▶ _AIM OF THE EXERCISE_
Look through the data below, tally the lines where "things" occurs, and write the total alone.

▶ _DATA EXCERPTS_
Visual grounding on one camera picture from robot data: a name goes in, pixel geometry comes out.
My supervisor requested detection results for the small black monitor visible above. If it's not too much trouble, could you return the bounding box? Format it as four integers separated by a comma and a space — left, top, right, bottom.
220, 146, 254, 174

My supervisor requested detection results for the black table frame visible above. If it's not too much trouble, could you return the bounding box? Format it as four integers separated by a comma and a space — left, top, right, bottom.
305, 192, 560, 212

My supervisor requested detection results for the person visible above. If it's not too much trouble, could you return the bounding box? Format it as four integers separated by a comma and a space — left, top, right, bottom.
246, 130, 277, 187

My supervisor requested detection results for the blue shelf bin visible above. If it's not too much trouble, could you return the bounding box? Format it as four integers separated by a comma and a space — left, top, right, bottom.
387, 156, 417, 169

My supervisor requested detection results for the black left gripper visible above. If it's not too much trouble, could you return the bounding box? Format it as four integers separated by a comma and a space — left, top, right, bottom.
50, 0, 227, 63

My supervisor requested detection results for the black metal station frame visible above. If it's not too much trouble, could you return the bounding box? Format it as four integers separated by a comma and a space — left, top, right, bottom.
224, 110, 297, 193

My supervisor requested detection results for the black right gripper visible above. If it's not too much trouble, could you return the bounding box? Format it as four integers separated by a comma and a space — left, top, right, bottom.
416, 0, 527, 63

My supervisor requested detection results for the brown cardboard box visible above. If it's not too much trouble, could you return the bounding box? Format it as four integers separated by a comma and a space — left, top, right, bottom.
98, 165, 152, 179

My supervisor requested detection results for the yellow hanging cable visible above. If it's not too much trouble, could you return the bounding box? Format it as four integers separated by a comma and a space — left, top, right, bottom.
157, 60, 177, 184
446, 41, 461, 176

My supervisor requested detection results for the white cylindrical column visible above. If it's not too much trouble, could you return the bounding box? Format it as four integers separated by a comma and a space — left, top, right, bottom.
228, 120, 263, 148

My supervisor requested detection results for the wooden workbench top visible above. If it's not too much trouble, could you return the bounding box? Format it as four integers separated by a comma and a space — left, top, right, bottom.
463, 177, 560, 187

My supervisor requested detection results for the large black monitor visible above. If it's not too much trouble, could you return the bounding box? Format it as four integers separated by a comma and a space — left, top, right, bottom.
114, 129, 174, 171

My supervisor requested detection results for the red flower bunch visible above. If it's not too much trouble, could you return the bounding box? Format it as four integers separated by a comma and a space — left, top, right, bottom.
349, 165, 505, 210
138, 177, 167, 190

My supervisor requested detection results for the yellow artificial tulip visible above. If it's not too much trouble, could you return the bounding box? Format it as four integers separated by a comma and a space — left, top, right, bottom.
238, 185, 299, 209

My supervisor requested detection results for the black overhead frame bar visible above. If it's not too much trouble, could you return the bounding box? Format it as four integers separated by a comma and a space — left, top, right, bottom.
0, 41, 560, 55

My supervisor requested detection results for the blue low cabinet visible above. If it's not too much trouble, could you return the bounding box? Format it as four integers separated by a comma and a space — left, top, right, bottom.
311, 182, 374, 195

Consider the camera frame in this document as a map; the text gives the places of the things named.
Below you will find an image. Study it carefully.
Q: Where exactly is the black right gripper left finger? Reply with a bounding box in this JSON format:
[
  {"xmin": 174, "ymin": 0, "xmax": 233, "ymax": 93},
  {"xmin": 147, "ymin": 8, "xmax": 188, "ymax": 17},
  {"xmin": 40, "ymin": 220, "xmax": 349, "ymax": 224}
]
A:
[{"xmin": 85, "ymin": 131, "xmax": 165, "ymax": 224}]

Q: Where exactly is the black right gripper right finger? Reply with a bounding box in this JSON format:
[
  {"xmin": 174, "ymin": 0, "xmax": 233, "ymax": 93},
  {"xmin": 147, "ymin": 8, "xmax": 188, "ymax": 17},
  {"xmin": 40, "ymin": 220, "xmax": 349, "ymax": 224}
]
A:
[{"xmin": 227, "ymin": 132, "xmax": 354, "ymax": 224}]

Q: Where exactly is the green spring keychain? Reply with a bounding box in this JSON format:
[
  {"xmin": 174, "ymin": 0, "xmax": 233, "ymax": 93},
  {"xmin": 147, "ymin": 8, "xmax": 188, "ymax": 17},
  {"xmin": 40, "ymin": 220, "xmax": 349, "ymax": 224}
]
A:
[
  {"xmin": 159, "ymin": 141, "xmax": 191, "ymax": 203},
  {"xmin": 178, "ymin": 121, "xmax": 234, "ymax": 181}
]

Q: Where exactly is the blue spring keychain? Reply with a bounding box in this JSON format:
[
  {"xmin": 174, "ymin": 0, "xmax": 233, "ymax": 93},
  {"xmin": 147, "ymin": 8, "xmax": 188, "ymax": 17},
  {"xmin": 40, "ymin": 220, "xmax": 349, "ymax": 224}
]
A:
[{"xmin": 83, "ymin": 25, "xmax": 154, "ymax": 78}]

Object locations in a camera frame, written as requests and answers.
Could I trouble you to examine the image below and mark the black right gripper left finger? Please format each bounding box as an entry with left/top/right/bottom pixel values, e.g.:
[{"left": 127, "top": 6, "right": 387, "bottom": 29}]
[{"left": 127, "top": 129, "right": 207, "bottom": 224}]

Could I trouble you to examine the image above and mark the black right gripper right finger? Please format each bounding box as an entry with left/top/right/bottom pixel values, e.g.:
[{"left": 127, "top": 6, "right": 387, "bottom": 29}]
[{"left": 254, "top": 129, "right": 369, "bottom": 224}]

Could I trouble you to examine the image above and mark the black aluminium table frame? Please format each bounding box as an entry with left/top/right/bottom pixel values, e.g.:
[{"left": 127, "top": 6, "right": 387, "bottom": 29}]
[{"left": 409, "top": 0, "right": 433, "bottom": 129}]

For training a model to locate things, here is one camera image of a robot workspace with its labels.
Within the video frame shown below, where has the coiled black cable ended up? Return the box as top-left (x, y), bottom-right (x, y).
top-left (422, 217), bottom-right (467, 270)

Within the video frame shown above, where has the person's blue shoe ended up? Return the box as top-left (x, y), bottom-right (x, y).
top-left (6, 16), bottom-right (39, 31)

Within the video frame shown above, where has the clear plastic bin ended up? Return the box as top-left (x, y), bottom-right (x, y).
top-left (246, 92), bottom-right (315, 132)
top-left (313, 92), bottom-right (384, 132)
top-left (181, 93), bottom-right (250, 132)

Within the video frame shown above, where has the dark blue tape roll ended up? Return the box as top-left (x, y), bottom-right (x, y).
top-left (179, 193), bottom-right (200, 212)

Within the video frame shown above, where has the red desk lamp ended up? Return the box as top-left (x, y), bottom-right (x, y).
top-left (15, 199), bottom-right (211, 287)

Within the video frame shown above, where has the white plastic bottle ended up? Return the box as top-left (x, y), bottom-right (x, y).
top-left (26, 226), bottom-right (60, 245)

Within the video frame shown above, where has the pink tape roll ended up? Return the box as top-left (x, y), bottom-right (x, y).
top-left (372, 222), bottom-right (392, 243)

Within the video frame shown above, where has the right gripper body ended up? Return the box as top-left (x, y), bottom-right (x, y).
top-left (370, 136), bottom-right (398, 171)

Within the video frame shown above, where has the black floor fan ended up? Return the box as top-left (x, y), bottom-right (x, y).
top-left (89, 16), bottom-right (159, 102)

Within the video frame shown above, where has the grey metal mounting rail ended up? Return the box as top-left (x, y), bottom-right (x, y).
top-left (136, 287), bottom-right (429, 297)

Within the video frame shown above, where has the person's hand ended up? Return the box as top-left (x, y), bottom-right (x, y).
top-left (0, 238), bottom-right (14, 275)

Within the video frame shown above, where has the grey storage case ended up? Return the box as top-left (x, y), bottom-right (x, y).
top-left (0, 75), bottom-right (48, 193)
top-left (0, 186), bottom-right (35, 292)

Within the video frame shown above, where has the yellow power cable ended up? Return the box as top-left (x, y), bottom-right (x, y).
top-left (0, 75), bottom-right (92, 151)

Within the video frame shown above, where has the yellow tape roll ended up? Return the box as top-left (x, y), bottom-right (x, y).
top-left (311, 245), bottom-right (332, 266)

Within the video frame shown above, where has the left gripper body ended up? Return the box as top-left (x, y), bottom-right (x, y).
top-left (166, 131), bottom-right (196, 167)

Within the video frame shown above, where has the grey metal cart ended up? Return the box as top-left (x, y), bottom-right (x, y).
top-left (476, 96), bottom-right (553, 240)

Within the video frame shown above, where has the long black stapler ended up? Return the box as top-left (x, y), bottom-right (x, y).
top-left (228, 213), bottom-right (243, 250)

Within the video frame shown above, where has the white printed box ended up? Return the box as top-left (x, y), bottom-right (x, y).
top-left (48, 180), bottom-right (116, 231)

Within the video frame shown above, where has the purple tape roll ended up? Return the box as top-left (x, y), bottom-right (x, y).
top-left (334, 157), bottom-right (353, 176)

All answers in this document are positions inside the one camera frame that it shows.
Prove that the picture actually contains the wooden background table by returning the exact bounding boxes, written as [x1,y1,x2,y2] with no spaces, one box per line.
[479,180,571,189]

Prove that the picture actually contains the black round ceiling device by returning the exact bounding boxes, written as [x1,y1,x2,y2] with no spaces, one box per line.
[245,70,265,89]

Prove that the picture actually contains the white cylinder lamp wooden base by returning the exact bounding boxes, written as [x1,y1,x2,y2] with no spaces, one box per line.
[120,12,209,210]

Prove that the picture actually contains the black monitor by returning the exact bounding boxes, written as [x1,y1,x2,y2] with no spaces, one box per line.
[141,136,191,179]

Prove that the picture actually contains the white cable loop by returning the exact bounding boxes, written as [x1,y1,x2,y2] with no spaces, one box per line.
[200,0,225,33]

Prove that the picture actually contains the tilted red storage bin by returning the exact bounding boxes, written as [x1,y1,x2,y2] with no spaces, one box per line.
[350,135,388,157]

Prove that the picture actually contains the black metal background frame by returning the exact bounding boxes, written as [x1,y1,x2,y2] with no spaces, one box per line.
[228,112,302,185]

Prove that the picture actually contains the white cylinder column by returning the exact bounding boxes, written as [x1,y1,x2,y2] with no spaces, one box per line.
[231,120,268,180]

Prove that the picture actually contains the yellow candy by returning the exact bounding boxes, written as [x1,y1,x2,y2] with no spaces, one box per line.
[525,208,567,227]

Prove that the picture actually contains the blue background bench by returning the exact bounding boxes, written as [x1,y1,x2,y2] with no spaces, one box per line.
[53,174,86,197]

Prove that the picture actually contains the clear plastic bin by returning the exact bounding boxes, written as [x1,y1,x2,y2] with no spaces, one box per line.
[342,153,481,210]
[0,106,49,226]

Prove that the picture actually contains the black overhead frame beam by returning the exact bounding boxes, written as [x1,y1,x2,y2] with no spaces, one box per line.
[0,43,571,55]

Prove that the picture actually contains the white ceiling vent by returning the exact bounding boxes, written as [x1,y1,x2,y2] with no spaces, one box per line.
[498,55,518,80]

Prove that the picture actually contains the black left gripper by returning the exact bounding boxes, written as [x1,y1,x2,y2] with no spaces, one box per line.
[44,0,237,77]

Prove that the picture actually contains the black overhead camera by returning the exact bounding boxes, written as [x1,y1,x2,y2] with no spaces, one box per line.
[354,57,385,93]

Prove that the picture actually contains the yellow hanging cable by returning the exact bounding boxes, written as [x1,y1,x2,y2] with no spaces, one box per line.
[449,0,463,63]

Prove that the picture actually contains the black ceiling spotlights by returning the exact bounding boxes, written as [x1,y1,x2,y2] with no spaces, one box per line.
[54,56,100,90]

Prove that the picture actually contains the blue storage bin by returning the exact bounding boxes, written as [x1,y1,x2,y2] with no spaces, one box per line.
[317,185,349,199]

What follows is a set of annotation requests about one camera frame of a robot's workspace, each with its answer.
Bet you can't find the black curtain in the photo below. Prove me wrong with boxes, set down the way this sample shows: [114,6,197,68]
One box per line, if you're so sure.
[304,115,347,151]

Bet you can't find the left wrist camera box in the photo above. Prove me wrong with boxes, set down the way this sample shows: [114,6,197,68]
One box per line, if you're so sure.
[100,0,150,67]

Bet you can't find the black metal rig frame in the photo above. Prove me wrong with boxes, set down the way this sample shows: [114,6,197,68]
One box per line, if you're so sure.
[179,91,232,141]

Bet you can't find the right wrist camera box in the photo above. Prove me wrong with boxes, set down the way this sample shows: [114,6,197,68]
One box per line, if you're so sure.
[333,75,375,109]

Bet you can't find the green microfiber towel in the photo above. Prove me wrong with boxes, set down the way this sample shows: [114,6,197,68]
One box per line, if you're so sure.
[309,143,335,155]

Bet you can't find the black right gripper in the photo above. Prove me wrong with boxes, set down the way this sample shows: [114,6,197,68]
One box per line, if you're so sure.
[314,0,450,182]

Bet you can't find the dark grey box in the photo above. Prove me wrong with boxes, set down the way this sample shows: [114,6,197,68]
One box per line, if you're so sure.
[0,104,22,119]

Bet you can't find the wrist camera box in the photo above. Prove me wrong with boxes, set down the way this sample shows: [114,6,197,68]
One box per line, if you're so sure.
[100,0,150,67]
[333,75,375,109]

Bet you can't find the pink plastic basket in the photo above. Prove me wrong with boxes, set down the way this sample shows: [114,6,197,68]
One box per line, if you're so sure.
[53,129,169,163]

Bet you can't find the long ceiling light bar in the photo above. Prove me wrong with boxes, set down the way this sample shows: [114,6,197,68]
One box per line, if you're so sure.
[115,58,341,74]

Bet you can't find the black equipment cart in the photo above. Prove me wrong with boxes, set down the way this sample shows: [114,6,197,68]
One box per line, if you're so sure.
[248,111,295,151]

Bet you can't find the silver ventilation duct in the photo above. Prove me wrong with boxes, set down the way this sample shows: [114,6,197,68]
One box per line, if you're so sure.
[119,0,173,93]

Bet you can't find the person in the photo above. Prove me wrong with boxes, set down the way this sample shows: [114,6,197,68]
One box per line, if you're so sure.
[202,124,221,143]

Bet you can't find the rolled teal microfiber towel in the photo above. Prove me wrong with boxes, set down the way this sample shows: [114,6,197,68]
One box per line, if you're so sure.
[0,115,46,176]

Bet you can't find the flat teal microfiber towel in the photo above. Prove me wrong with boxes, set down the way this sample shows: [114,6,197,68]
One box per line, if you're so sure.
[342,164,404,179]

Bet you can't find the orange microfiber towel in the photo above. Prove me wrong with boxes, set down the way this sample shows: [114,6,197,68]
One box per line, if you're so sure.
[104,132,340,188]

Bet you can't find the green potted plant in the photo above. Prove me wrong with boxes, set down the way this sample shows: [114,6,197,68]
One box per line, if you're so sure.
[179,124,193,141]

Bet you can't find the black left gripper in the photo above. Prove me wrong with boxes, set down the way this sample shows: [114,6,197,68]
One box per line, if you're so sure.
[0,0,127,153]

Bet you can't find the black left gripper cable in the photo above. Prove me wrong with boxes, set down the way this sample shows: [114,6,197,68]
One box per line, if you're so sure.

▶ _WORKED SOLUTION_
2